"A syscall is expensive" is one of those things everyone repeats and almost nobody has numbers for. So I sat down with a microbenchmark and an afternoon to put an actual figure on it, because "expensive" relative to what is the whole question. Expensive next to a function call, yes. Expensive next to a disk read, absolutely not. The interesting territory is in between, and that's where most performance decisions actually live.
the setup
The benchmark is deliberately boring. A tight loop calling the cheapest syscall I can find, measured against a tight loop doing the equivalent work without crossing into the kernel. The classic choice is getpid(), except the C library caches it, so you measure nothing. To force a real round trip into the kernel and back I use the raw syscall() interface, or getppid() which isn't cached:
#include <sys/syscall.h>
#include <unistd.h>
for (long i = 0; i < N; i++) {
syscall(SYS_getppid);
}
Run that a few hundred million times, divide, and you get a per-call cost. The trick with any microbenchmark like this is to make sure the compiler can't optimise the loop away and that you're warm: caches primed, CPU frequency settled, no thermal throttling halfway through skewing the average.
A couple of practical points before the numbers, because they're the difference between a measurement you can trust and a number you made up. Pin the process to a single core with taskset so it isn't migrated mid-run. Disable frequency scaling, or at least confirm the governor has settled at a fixed clock, otherwise your first million iterations run at one frequency and the rest at another. And run it several times: if the figures wander by more than a few percent between runs, something in the environment is moving and your number isn't real yet. None of this is exotic, but skip it and you'll measure the scheduler and the thermal envelope rather than the syscall.
the numbers
On the machine I tested, a modern-ish x86-64 box running a recent kernel, a no-op syscall round trip came in at roughly 300 to 500 nanoseconds. A plain function call, by contrast, is sub-nanosecond once it's in the instruction cache. So the headline ratio is something like two to three orders of magnitude. That sounds enormous, and in a tight inner loop it is. In almost any other context it's noise.

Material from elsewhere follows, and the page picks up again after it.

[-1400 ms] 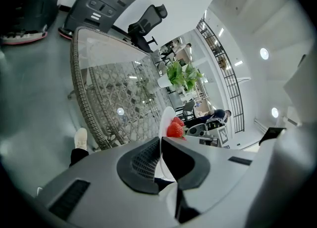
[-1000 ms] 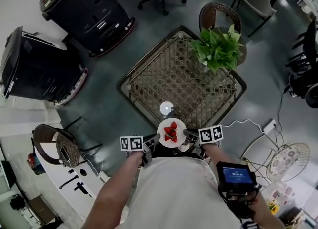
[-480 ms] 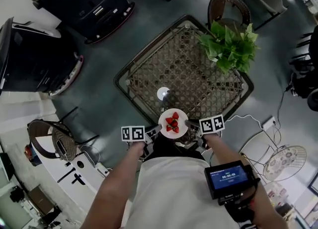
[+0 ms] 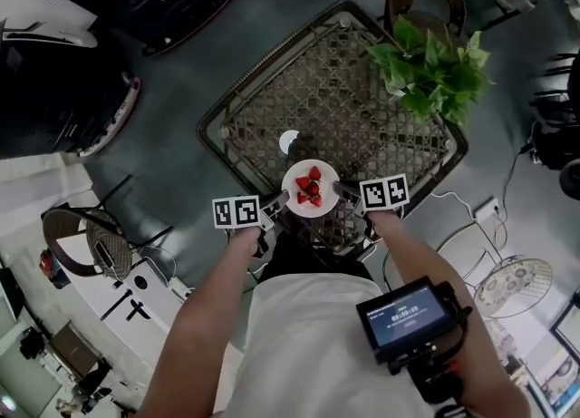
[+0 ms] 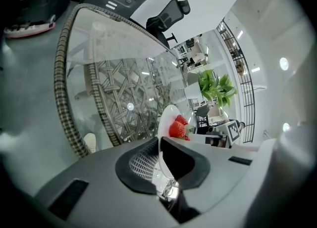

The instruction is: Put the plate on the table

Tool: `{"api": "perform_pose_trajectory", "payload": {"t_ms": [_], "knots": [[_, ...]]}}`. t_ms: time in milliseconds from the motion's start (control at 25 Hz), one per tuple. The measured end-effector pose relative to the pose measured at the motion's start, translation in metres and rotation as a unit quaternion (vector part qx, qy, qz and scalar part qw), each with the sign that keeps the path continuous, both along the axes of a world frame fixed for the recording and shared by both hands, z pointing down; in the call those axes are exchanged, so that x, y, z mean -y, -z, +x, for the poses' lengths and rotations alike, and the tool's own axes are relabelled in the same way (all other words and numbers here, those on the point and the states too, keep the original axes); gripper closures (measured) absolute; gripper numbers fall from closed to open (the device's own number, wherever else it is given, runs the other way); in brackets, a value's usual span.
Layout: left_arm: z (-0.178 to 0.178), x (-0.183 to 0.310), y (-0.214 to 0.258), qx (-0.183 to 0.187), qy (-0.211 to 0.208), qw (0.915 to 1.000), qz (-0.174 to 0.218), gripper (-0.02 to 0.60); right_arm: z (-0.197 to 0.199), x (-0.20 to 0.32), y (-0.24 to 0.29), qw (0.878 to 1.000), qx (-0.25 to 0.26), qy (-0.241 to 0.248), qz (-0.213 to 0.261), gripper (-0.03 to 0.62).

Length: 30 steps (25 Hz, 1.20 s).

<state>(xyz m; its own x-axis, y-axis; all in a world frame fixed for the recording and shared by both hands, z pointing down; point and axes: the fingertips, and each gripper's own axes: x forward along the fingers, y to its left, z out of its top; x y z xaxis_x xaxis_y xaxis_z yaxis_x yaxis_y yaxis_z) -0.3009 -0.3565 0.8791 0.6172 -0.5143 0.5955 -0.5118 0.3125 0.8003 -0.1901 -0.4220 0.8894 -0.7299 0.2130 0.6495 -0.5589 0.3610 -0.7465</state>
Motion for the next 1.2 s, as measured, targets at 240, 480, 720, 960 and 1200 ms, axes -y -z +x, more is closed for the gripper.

The number that surprised people who'd memorised an older figure is that 300 to 500ns. A decade ago you'd have quoted closer to 100ns for the same thing. The cost went up, and it went up on purpose. The Spectre and Meltdown mitigations from 2018 onwards added work to the kernel entry and exit path: page table isolation, speculation barriers, the lot. Crossing the user/kernel boundary got measurably more expensive almost overnight, and depending on your CPU and which mitigations are enabled, the gap between a "mitigations on" and "mitigations off" kernel can be a factor of two or more on syscall-heavy workloads. You can see this directly: boot with mitigations=off and re-run the benchmark, and the per-call cost drops noticeably. Don't actually run production like that, but it's a clean way to see where the time goes.
So the honest answer to "what does a syscall cost" is: a few hundred nanoseconds on current hardware, more than it used to, and the increase is the price of not leaking your memory to a malicious web page.
when it actually matters
Here's the part that matters more than the raw figure. A few hundred nanoseconds is irrelevant if you do it occasionally. It becomes everything if you do it millions of times a second. The question is never "is a syscall slow", it's "how many am I making, and could I make fewer".
The classic offender is one-byte-at-a-time I/O. A naive loop calling read() for each byte is paying that syscall cost per byte, and you'll see it dominate the profile immediately. The fix is as old as Unix: buffer. Read a few kilobytes per syscall and amortise the boundary crossing across all of them. A 4KB buffer turns 4096 syscalls into one. That's not a clever optimisation, it's just not being wasteful, and it's the single biggest lever in most I/O-bound code.
When buffering isn't enough, the modern answer on Linux is io_uring. The whole premise is amortising or eliminating the syscall boundary for I/O. You submit a batch of operations through a shared ring buffer that both userspace and the kernel can see, and in the right mode the kernel polls that ring so you can submit work without making a syscall at all. For a server pushing hundreds of thousands of operations a second, removing the per-operation kernel crossing is a real, measurable win, and it's the kind of win that shows up as a step change in a flame graph rather than a rounding error.
But, and this is the part I'd press hardest, io_uring is genuinely more complex than read() and write(). Completion handling, lifetime management of the submitted buffers, a steeper debugging story when something goes wrong. It has also had its share of security issues, to the point where some hardened environments disable it outright. So you reach for it when you've measured a real syscall bottleneck, not because a blog post (this one included) made it sound exciting.
the takeaway
Measure before you reach for the heavy machinery. A syscall costs a few hundred nanoseconds today, up from the figure you might have in your head, thanks to side-channel mitigations you almost certainly want to keep enabled. That cost is meaningless until you're making a great many of them, at which point the first and best fix is almost always to make fewer: buffer your I/O, batch your work, and only then consider something like io_uring. The number is worth knowing precisely so you can tell, with confidence, when it doesn't matter, which is most of the time.